Eli5 air hose makes a visible ‘shock diamond’

32 views
0

So, I know it’s not an actual shock diamond. I couldn’t find the name of the phenomena or anything else through Google. My hypothesis is that the air is leaving the hose nozzle with enough force and velocity to compress the air ahead of the stream faster than it can be displaced, causing a high pressure spot that diffracts light differently and this being visible. ‘shock diamond’ is about 2mm diameter and appears acorn-like in shape, acorn cap facing the nozzle. Is there a name of this phenomena and if so could someone long me a photo or video showing some examples.

In: 2

You have the right idea. When light is passing through different materials, at the moment of the change (eg: air to water) the angle of the light changes. This is called refraction.

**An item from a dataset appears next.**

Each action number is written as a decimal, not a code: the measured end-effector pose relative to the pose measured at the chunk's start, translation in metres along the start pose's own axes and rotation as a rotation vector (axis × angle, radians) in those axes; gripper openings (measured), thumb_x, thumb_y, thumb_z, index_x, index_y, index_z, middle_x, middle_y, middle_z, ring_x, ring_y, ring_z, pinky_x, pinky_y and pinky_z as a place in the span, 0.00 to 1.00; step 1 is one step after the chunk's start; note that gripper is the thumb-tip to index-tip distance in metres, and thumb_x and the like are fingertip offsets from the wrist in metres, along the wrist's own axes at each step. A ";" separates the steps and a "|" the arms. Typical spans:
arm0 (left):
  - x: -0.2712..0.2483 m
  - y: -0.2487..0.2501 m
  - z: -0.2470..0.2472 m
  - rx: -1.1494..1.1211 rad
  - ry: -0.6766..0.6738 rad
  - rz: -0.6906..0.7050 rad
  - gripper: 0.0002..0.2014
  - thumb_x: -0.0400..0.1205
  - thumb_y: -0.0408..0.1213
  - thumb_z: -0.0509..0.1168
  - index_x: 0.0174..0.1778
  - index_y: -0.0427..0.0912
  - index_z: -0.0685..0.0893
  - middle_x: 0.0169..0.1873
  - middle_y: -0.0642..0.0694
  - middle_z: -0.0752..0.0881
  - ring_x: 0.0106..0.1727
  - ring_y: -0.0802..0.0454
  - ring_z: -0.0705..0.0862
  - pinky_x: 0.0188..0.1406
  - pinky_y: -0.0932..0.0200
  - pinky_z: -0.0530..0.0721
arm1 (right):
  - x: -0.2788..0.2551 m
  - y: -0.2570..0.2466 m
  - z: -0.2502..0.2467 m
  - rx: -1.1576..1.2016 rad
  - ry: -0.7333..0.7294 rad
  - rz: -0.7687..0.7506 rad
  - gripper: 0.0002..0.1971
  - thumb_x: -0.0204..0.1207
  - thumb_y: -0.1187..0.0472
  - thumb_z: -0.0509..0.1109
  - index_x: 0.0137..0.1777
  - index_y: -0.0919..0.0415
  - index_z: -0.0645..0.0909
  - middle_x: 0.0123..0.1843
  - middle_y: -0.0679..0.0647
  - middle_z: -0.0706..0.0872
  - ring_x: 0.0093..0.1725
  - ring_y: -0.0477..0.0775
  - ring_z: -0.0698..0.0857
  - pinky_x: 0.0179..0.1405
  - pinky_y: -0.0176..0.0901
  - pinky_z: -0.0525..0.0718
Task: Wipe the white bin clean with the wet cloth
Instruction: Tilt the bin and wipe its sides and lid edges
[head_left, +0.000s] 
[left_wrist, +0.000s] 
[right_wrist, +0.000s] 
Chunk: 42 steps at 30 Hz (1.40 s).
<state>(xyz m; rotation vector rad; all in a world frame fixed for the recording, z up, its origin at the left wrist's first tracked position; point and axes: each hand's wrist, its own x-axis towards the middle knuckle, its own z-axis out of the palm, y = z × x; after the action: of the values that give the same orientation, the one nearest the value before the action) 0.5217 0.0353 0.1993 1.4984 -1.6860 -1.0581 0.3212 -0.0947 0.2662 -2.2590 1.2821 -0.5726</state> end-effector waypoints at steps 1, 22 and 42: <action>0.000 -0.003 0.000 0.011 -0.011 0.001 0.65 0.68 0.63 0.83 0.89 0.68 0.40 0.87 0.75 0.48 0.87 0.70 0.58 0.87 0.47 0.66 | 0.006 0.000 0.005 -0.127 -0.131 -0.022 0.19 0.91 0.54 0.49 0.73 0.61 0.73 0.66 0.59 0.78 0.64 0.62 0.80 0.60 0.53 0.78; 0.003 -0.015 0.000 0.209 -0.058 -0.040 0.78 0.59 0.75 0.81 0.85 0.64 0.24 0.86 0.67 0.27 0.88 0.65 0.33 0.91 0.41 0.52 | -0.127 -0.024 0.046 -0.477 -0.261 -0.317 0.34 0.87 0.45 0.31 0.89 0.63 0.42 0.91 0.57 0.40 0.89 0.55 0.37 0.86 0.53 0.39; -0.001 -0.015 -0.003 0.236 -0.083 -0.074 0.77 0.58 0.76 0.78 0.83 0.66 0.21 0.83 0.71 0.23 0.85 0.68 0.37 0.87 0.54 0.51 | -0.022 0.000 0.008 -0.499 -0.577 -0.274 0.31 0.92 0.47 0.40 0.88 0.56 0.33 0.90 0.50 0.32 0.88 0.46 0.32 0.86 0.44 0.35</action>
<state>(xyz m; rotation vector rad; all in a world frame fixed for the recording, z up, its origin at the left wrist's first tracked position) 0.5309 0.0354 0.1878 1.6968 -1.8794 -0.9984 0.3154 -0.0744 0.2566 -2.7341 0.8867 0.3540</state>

Dense air into thin air has the same effect. That’s what causes the mirage effect where a road appears to have water on it and the water disappears as you get closer. Very hot road surfaces heat up the air and light bends as it passes through that, resulting in you looking down at the road but actually seeing a bit of the sky. Not reflected, but light actually turned as it approached the road.

Compressed air would be the same sort of effect, only the air is thicker rather than thinner in a spot.

It’s probably condensation: When the air exits the nozzle and decompresses, it rapidly cools down. This can cause the moisture in the air to concensate into tiny droplets that vaporize again as they mix with the surrounding air.

They definitely can be actual shock diamonds. It takes a surprisingly low pressure differential to get air to go supersonic…your average 100psi air hose is more than capable of pulling it off (you only need about 30 psi to get supersonic at normal conditions).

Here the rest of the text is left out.